Spring is a time when many people start to use the river again - seeing the ducks and feeding the swans. Walking after winter. On March 22nd 2015 I photographed all the litter left by this sudden burst of activity - like flowers suddenly in bloom.
Spring is a time of colour. On March 22nd 2015 I photographed all the litter left over a 500 meter stretch of towpath by the River Cam by walkers and picnickers as they started to use the river path again – seeing the ducks and feeding the swans. Glinting in the sunlight like jewelled flowers suddenly in bloom or nestling in the shade like young in the nest.

This is an image I have had in mind for quite some time – as part of the images I have been collecting for the Transitions series. In Spring the litter suddenly appears from nowhere – people seem to think it will just somehow degrade and clear itself up. Other times of the year there are discarded beer cans (See my piece for Assignment 3), but in the Spring it is all the chocolate wrappers and bread packaging as people come with their children to see the ducklings and feed the swans. I started to become interested in how some of the articles looked like anguished animals – like the striped plastic bag of dog mess on the middle left of the image.
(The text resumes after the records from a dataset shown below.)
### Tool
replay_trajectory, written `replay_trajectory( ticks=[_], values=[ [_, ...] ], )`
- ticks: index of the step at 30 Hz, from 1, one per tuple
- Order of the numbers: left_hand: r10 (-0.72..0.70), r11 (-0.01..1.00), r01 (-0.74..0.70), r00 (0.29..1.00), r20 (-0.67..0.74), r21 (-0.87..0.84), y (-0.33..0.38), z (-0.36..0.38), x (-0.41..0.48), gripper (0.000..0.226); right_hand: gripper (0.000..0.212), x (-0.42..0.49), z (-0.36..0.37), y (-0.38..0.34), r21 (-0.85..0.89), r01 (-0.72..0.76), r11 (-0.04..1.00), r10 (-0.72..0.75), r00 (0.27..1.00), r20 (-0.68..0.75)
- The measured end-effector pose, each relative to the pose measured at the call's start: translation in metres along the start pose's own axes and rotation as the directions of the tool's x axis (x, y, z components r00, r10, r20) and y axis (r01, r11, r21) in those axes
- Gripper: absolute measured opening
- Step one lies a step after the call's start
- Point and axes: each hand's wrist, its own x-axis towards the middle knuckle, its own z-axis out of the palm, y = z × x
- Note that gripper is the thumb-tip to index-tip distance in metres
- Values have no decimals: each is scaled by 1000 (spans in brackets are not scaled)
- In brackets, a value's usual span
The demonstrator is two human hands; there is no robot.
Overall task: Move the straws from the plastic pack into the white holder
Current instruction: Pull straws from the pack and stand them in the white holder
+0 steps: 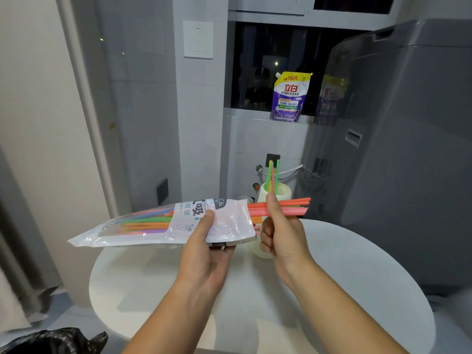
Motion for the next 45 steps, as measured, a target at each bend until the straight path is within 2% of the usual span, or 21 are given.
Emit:
replay_trajectory(
  ticks=[6, 15, 24, 32, 37, 45],
  values=[
    [-25, 1000, 24, 1000, -17, -5, -5, -2, -2, 39, 35, 10, 3, 3, -88, 33, 996, -44, 991, -127],
    [-30, 998, 27, 998, -57, -48, -3, -8, 4, 40, 28, 17, -9, -25, -32, 94, 995, -96, 992, -80],
    [-47, 992, 42, 998, -39, -118, -3, -21, 24, 51, 33, 35, -29, -79, -251, 158, 955, -168, 986, -19],
    [-16, 991, 10, 999, -50, -133, 1, -21, 35, 44, 35, 50, -50, -119, -323, 204, 924, -227, 973, -35],
    [-24, 995, 14, 995, -97, -102, -4, -18, 30, 38, 33, 61, -62, -139, -363, 261, 895, -327, 936, -131],
    [-47, 995, 39, 995, -83, -91, -13, -13, 24, 28, 31, 68, -60, -154, -495, 293, 818, -418, 894, -161]
  ],
)
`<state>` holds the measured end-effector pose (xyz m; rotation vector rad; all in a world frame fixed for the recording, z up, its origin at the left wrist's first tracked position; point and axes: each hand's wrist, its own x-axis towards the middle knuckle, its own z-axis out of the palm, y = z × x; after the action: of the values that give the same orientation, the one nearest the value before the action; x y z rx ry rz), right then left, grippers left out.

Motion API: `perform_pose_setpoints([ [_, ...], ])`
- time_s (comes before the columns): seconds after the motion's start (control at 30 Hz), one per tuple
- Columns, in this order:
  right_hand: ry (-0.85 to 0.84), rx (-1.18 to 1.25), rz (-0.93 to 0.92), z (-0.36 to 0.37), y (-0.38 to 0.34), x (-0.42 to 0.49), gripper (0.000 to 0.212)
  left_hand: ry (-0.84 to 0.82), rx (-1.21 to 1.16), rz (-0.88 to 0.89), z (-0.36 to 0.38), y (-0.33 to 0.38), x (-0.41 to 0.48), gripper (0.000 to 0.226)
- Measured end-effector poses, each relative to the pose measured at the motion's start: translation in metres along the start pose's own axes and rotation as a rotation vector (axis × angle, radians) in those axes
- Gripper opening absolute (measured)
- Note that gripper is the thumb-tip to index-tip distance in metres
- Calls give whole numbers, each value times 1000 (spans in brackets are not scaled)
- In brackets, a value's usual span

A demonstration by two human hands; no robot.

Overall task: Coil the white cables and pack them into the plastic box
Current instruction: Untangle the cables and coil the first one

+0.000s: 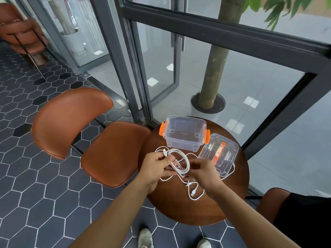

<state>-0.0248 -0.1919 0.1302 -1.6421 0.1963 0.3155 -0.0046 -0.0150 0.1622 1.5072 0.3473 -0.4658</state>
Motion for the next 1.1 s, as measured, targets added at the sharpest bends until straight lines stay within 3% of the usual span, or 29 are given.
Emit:
perform_pose_setpoints([
  [0.33, -105, 267, -39, -6, 6, 9, 16, -25, 125, -107, 2, 3, 5, 16],
  [0.43, -84, 416, 19, 0, 6, 10, 22, -11, 234, -88, 2, 6, 7, 14],
  [0.53, -36, 486, 98, 7, -3, 5, 14, 25, 343, -44, 2, 7, 9, 16],
  [0.6, -50, 443, 96, 9, -13, 0, 19, 74, 392, -22, 2, 7, 9, 18],
  [0.67, -67, 265, 26, 10, -20, -1, 21, 113, 483, 6, 2, 7, 8, 21],
  [0.73, -62, 38, -42, 11, -20, 0, 39, 153, 641, 71, 1, 7, 9, 28],
  [0.8, -20, -102, -96, 13, -17, 3, 45, 151, 690, 79, 1, 7, 10, 32],
  [0.87, -11, -125, -137, 13, -16, 4, 44, 97, 585, 35, 1, 7, 10, 28],
  [0.97, -139, 25, -151, 8, -16, 2, 48, 25, 434, -42, -2, 7, 9, 19],
  [1.1, -181, -3, -167, 6, -7, 8, 35, 9, 373, -96, -4, 4, 7, 19],
])
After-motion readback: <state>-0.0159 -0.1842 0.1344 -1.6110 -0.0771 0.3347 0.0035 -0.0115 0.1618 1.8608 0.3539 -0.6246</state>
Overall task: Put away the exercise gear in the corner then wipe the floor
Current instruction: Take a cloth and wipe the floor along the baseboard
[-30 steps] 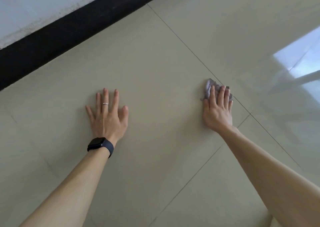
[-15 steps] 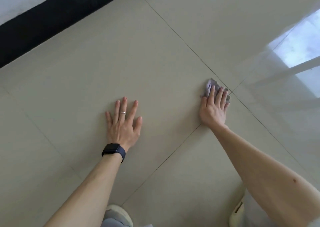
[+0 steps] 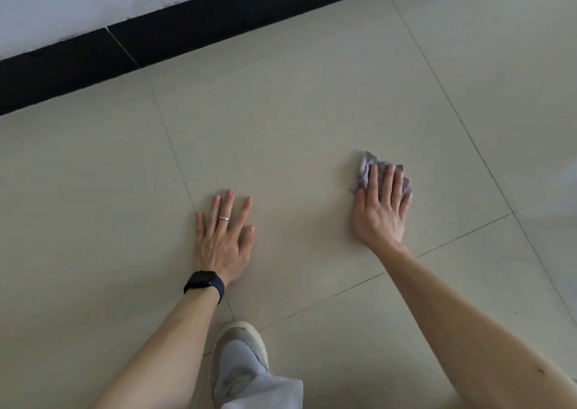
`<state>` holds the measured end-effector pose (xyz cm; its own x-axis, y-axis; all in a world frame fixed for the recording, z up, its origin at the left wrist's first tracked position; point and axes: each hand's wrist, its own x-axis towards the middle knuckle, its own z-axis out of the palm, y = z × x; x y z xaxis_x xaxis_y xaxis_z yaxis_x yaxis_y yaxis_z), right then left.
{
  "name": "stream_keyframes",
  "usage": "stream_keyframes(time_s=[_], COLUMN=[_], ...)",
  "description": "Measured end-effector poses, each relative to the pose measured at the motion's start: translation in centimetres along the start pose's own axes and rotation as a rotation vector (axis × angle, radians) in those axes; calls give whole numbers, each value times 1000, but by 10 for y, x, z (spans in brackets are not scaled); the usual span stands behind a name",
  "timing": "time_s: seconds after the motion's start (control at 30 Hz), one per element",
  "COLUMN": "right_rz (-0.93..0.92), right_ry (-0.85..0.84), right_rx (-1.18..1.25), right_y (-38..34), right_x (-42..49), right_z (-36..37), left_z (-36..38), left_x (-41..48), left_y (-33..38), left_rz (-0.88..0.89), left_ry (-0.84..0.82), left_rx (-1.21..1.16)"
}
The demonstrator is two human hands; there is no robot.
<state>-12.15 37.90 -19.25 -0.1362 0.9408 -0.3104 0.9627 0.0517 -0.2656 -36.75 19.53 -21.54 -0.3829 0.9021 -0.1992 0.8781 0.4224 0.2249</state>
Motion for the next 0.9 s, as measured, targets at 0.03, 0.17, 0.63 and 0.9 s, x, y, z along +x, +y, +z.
stream_keyframes(time_s=[0.03,0.17,0.63,0.9], right_rz=[52,-724,-1066,-235], right_ry=[6,-116,-156,4], right_rx=[19,-167,-264,-53], right_y=[-16,-53,-122,-183], right_x=[-9,-72,-36,76], right_z=[9,42,57,38], left_z=[0,-3,-21,-38], left_x=[-3,-4,12,56], left_y=[0,-1,-63,-88], left_rz=[-2,9,-87,-215], left_ry=[2,21,25,51], left_rx=[-4,-15,-22,-60])
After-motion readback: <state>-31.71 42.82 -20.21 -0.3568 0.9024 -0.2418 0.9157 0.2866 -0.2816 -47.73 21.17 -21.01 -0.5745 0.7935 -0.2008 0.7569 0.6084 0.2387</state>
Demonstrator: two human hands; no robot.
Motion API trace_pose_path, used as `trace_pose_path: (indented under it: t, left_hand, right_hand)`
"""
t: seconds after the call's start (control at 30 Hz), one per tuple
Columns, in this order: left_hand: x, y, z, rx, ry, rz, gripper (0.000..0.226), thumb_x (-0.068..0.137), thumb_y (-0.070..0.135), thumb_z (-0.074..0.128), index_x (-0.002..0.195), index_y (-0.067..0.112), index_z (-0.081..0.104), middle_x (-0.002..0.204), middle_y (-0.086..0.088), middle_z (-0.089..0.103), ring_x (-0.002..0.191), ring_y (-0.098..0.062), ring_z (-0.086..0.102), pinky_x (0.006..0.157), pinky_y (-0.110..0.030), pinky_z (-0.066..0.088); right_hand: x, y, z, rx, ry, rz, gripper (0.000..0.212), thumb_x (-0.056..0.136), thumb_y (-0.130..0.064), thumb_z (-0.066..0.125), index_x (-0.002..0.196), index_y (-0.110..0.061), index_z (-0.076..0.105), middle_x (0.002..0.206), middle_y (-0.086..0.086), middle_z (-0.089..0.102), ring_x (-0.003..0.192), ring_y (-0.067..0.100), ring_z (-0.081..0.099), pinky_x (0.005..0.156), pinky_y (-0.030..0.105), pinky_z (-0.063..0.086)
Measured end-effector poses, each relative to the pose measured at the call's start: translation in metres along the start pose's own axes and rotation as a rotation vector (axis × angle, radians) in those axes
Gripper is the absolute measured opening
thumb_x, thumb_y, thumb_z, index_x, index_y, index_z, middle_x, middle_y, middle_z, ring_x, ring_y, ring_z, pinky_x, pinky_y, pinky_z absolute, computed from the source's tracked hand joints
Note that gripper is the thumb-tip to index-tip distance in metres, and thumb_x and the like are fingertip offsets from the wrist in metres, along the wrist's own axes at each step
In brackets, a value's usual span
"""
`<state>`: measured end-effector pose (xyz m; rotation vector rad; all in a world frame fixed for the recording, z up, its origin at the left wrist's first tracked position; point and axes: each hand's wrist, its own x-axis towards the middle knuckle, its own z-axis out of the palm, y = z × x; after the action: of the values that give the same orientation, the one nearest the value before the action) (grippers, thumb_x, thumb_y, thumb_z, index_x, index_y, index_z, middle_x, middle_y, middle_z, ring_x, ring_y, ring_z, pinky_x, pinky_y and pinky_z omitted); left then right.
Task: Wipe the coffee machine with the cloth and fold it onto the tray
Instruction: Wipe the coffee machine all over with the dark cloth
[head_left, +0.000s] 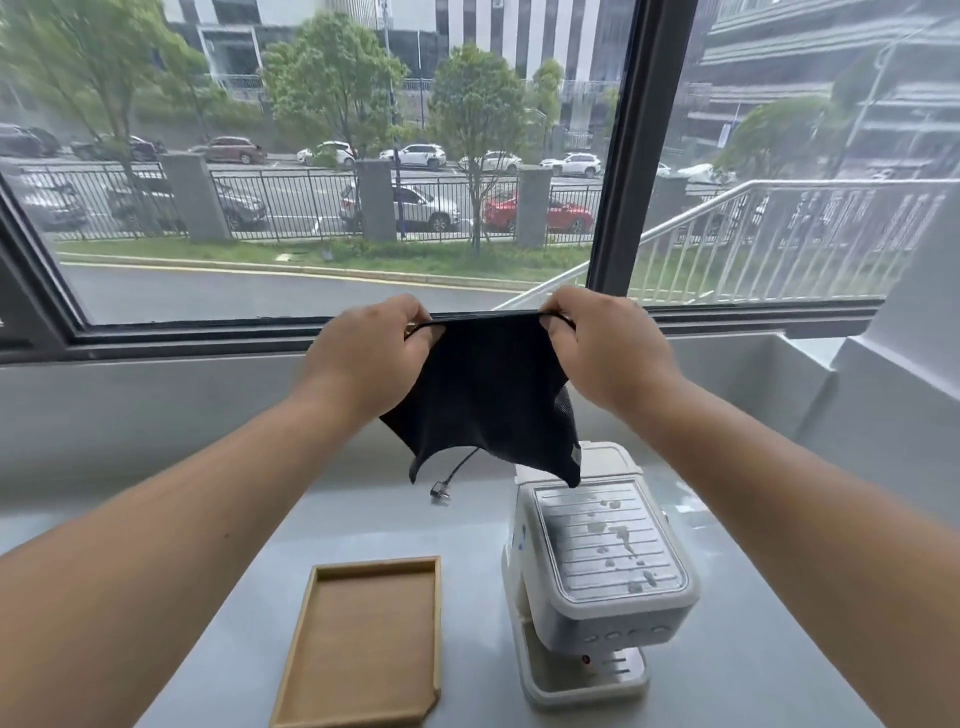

This image is just a preliminary idea – a photomontage of many (but not yet all) the litter I photographed that day. The aim is to make the image of litter look like a nature photograph – spring meadow and nesting birds.I like the square format –  linking different elements in a cluttered space like litter or a nest. I like the striped plastic bag like an agonised rat on the left and the multicoloured foil balloon that rears up like a snake in the grass.

I need now to leave the image for a while and look at it afresh in the light of feedback. The analogy is not yet there:

  • I am not sure about the title, and whether to caption on the image itself. Maybe just ‘Spring 22nd March 2015’ – the main message is that all the images were taken of litter on the ground in a small area on the same walk/day. And this is far too much and unnecessary.
  • I could make more of the shapes of the polystyrene – some of them look like small models of animals, some could be reduced in size to look more like white blossom on the hawthorn that was in other images on the same day.
  • The little patch of blue sky to the top left is deliberate – but maybe that is where I could put an image with blossom.
  • I wanted to cluster patches of purples, orange, yellow and blue wrappers like patches of the flowers. Possibly also intermingle some of the flower pictures to make things less direct. Maybe also increase some of the saturation on those. Maybe I could include an image of the litter bins at the entrance to the path – but not too prominent.
  • It would probably help also to print the images out and experiment with collage first and then think carefully about how the eye moves through from colour to colour, along plant stems and between parched of tonal contrast. For example I could cut and past the pictures of real flowers on top?

Basically I need to think more.

Annotate sketches and any other work and enter it into your learning log.
If you’re struggling with this exercise, you may find it helpful to read ahead to the ‘Landscape and advertising’ project in Part Four. – I will revisit this image when I do that part.